Operation ‘AQUARIUS’

機関非常点火装置使用マニュアル

マニュアル作成責任者
林[艦政本部開発部長]譲治

 本マニュアルは主機関の非常点火装置の使用手順について述べたものである。この装置は機関が被弾などの自己により停止した場合に備えるものである。
 艦の生存率を維持するためには安定したエネルギーの供給が不可欠である。その意味からも本装置を操作する者は作業手順を完璧にマスターすることが求められる。

警告
 機関非常点火装置は資格を有するか使用許可をもった者以外は作動させてはいけない。無資格の者が本装置に触れた場合、処罰の対象となる場合がある。

★基本操作

 非常点火装置の基本操作手順は以下の通りである。

  1. コンソールにある非常点火装置の制御パネルの蓋を開ける。
  2. 非常点火装置制御パネルのリセットボタンを押す。
  3. リセットボタンを押したことにより、数値表示ディスプレイの内容が零を表示している事を確認。
  4. 非常点火装置制御パネルのキーボードから自分のID番号を入力する。
  5. ID番号確認ランプが赤から緑に変った事を確認。
  6. 非常点火装置制御パネルの環境確認ボタンを押す。
  7. 点火装置・コンデンサー・機関本体を意味する三つのランプが総て赤から緑に変ったことを確認する。
  8. 数値表示ディスプレイに点火実行確認の表示が出るのを待つ。機関の再点火を中止する場合には、制御パネルのキャンセルボタンを押す。キャンセルボタンが押されない場合、30秒後に非常点火装置は自動的に作動する。

★基本操作手順に関する諸注意

 基本操作1に関しての注意

 基本操作2に関しての注意

 基本操作3に関しての注意

 基本操作4に関しての注意

警告
 本装置の取り扱い資格を有する者は自分のID番号管理には十分な責任を持つこと。
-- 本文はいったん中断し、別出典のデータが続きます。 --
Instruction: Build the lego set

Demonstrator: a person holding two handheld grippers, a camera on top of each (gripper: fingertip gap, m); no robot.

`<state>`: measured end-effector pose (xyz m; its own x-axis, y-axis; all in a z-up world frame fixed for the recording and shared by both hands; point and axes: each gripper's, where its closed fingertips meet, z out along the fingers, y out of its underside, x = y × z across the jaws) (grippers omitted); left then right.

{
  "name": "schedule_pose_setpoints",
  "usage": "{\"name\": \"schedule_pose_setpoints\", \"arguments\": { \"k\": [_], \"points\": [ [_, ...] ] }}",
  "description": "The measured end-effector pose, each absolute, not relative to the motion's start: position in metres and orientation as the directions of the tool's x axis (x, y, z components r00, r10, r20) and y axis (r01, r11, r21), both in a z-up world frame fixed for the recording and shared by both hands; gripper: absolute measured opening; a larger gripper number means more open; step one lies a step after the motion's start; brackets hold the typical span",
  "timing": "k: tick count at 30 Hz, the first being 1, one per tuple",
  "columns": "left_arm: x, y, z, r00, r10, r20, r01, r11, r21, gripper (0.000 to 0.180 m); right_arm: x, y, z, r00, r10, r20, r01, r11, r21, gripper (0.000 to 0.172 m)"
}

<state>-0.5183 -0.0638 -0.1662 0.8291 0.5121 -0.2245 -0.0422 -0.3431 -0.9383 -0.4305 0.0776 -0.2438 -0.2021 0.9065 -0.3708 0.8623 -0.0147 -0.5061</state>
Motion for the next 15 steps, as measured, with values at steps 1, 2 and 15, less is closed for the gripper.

自分のID番号を不用意に他人に漏らした場合、軍事機密の漏洩として処罰の対象となることがある。

警告
 本装置のID番号入力回路を無許可で改造もしくは撤去することはかたく禁じられている。このような不法な改造または撤去を行なった者、また行なった者を知りながら報告の義務を故意に怠った者は組織的な破壊工作を行なったものとして軍法会議の対象となる事を自覚せよ。このような不法な改造または撤去が原因で生じた艦の損傷については艦政本部は一切の責任をもたないものとする。

 基本操作5に関しての注意

 基本操作6に関しての注意

 基本操作7に関しての注意

警告
 環境確認ランプが赤から緑に変化しないブロックは十分に回路を検査する必要がある。各部の回路の異常を放置したまま非常点火を強行した場合、艦内の他の回路に重大な損傷を引き起こす場合がある。各ブロックの損傷を検査する具体的方法はそれぞれのマニュアルの記載に従う事。

 基本操作7に関しての注意

警告
 非常点火装置を担当する者は自らの肉体的損傷の程度に関わらず再点火に全力をつくさねばならない。いかなる理由であろうとも再点火を途中で放棄した場合にはサボタージュとみなされ軍法会議の対象となることを自覚せよ。

★最後に

 本来なら諸君らがこの非常点火装置を使用せざるを得ない状況に立ち到らないのが望ましい状況ではある。しかし、士官たるもの常に最悪の事態にも備えねばならないのは言うまでもない。
 不幸にも主機関が停止したとしても非常点火装置によって再び戦列に復帰することが出来るのである。我等が航空宇宙軍は士官諸君にどんな困難にも立向かえる不屈の闘志を期待している。
 たとえ主機関が停止しても決して絶望せずに、航空宇宙軍士官としての誇りを持って行動してもらいたい。
 そして母なる地球に唾する忘恩の徒、邪悪な外惑星連合軍の犯罪者どもに正義の大鉄槌を下そうではないか!